Nothing
#' Conditional Partial Spearman's Rank Correlation
#'
#' \code{conditional_Spearman} computes the partial Spearman's rank correlation between variable \var{X} and variable \var{Y} adjusting for variable \var{Z} conditional on \var{Zc}.
#' \var{X} and \var{Y} can be any orderable variables, including continuous and discrete variables. Covariate \var{Z} can be multidimensional. \var{X}, \var{Y}, and \var{Z} are specified by the argument \samp{formula}.
#' \var{Zc} is a one-dimensional covariate, specified by the argument \samp{conditional.by}.
#' The basic approach involves fitting a specified model of \var{X} on \var{Z}, a specified model of \var{Y} on \var{Z}, obtaining the probability-scale residuals, \var{Xres} and \var{Yres}, from both models, and then modeling their Pearson's correlation conditional on \var{Zc}.
#' Different methods are provided to model the Pearson's correlation between the two sets of probability-scale residuals.
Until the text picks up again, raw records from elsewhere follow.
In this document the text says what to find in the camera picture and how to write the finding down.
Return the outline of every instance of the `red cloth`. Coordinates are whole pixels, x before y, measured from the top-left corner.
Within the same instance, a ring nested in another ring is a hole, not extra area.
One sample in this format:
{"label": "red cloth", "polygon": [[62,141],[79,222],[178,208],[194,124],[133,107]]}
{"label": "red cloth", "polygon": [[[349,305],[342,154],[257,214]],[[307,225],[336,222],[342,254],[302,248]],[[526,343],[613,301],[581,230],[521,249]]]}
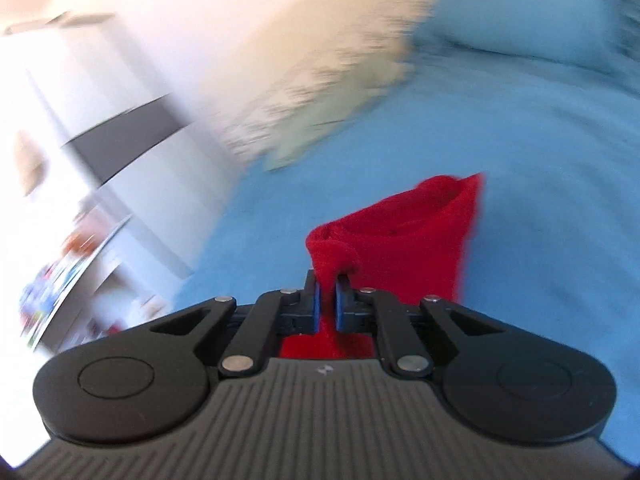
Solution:
{"label": "red cloth", "polygon": [[466,236],[482,177],[434,176],[414,189],[313,229],[306,248],[320,285],[318,333],[284,339],[281,357],[370,357],[371,338],[335,330],[333,291],[339,274],[351,286],[389,290],[417,304],[427,294],[456,299]]}

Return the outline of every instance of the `blue bed sheet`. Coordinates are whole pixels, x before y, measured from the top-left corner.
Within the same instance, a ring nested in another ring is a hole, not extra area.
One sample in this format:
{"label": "blue bed sheet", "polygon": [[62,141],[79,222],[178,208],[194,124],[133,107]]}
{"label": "blue bed sheet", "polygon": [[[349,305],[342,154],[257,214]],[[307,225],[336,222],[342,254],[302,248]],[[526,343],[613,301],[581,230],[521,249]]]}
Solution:
{"label": "blue bed sheet", "polygon": [[603,361],[618,401],[602,440],[640,462],[640,98],[541,60],[448,49],[414,63],[295,166],[249,168],[177,308],[301,286],[316,225],[482,171],[463,303]]}
See details in \samp{conditional.method}.
#' As in \samp{partial.Spearman}, by default \code{conditional_Spearman} uses cumulative link models for both continous and discrete ordinal variables \var{X} and \var{Y} to preserve the rank-based nature of Spearman's correlation. For some specific types of variables, options of fitting parametric models are also available. See details in \samp{fit.x} and \samp{fit.y}.
#'
#'
#' To compute the partial Spearman's rank correlation between \var{X} and \var{Y} adjusting for \var{Z} conditional on \var{Zc}, \samp{formula} is specified as \code{\var{X} | \var{Y} ~ \var{Z}} and \samp{conditional.by} is specified as \var{Zc}.
#' This indicates that models of \code{\var{X} ~ \var{Z}} and \code{\var{Y} ~ \var{Z}} will be fit, and the correlation between the probability-scale residuals from these two models will be modeled conditional on \var{Zc}.
#' @references Li C and Shepherd BE (2012)
#' A new residual for ordinal outcomes.
#' \emph{Biometrika}. \bold{99}: 473--480.
#' @references Shepherd BE, Li C, Liu Q (2016)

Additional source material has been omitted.